**EXERCISE REQUIREMENTS**
Pick out the lines below that contain the string "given" and copy them all.

********

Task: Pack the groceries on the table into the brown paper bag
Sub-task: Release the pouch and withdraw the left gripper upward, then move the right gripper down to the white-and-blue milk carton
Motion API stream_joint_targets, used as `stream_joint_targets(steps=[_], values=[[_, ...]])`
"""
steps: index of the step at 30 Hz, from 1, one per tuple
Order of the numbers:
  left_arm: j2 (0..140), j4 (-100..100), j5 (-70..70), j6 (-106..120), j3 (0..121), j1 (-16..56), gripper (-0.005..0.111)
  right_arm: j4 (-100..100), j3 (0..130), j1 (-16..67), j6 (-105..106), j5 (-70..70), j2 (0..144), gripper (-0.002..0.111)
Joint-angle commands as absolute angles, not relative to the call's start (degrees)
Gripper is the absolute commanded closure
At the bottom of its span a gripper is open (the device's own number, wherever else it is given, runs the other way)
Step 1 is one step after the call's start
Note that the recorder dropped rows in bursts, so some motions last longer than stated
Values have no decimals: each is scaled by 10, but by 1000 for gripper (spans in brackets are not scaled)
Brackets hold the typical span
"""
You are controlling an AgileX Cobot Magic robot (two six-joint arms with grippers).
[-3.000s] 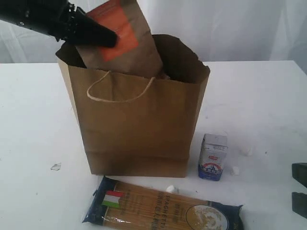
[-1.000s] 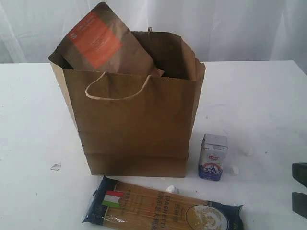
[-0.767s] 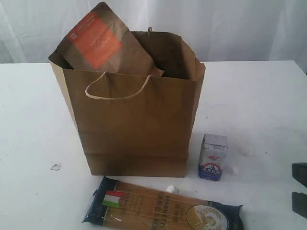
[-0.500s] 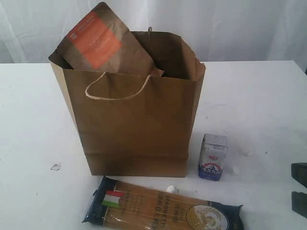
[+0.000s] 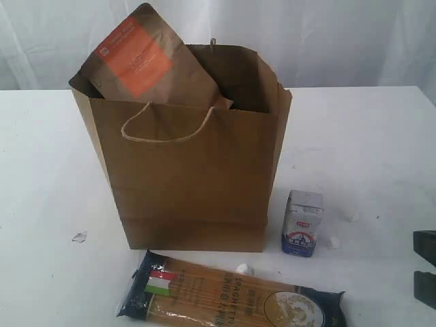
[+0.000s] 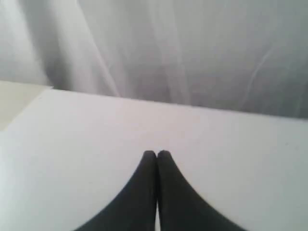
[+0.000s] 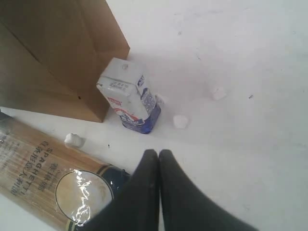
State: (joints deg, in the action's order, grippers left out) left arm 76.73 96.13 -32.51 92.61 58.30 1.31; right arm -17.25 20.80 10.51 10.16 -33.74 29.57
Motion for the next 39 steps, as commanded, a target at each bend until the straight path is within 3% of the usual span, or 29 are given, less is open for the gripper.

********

**ANSWER BOX**
At the bottom of its span a gripper is open (the device's own number, wherever else it is given, runs the other way)
Motion for the next 39 steps, as commanded, a target at each bend until the straight path is within 3% of the usual span, or 29 are given, less is open for the gripper.

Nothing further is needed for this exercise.